Ankerbrot ist wieder auf Kurs und will expandieren

Der Wiener Traditionsbäcker Ankerbrot ist operativ wieder positiv. Die "verlustreichen Zeiten" sind laut Firmenchef Peter Ostendorf vorbei. Bis Ende 2015 sollen alle Filialen saniert sein und die Expansion in Westösterreich und Tschechien steht bevor.

Ankerbrot Firmenchef Peter Ostendorf

Ankerbrot Firmenchef Peter Ostendorf

Der Wiener Traditionsbäcker Ankerbrot befindet sich nach jahrelangen Verlusten offenbar wieder auf Kurs und hat das Geschäftsjahr 2013 operativ positiv abgeschlossen, berichtet das "WirtschaftsBlatt" im Voraus in seiner am Mittwoch erscheinenden Ausgabe. 2012 lag der Jahresverlust bei 562.000 Euro nach einem Minus von 4,7 Mio. Euro im Jahr 2011. Die Bilanz für 2013 wurde noch nicht veröffentlicht.

Der Umsatz ging laut Zeitungsbericht von 124,6 auf 122,3 Mio. Euro leicht zurück. Aus heutiger Sicht werde man auch heuer an den Umsatz von 2013 anknüpfen können, wird Firmenchef Peter Ostendorf zitiert. Ostendorf sieht die Redimensionierung der Firma abgeschlossen. Die Logistik wurde verschlankt, Lager und Produktionsfläche reduziert und das Filialnetz in den vergangenen drei Jahren um rund 60 auf 117 Standorte verkleinert.

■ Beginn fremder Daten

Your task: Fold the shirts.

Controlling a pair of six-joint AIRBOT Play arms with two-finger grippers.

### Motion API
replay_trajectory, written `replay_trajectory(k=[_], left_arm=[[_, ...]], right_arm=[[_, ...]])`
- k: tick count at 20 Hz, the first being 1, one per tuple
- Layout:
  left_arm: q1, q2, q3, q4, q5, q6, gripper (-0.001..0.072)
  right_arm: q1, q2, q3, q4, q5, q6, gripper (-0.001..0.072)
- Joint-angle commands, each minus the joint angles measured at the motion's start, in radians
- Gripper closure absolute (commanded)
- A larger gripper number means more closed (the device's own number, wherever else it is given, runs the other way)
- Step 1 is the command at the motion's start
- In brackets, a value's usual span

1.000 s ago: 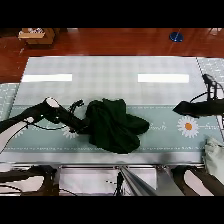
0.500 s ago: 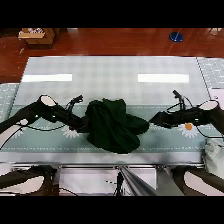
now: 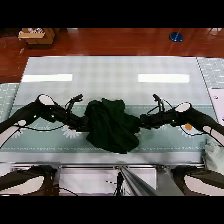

Bis Ende 2015 sollen alle Filialen saniert werden. Außerdem will das Unternehmen wieder expandieren. Vor Kurzem hat Anker in Salzburg seinen zweiten Standort eröffnet, nach weiteren Franchise-Nehmern in Westösterreich halte man Ausschau. Auch eine Expansion ins angrenzende Ausland (Tschechien) sei in Planung. Einziger Auslandsmarkt ist bisher die Slowakei.

Im Herbst will Ankerbrot auch warme Speisen verkaufen. Zudem soll das Kaffee-Geschäft ausgebaut werden.

Ankerbrot gehört mehrheitlich (58,8 Prozent) Firmen aus dem Umfeld des Investors Erhard Grossnigg. 18,8 Prozent hält die Bäckerei Ölz. Nomos Beteiligungsverwaltungs GmbH von Ex-Hofer-Chef Armin Burger kommt auf 7,4 Prozent. Die restlichen 15 Prozent gehören Peter Ostendorf selbst. Die Firma beschäftigt rund 1.300 Mitarbeiter. In der Brotfabrik im 10. Wiener Bezirk verarbeiten 380 Mitarbeiter pro Jahr rund 38.000 Tonnen Mehl.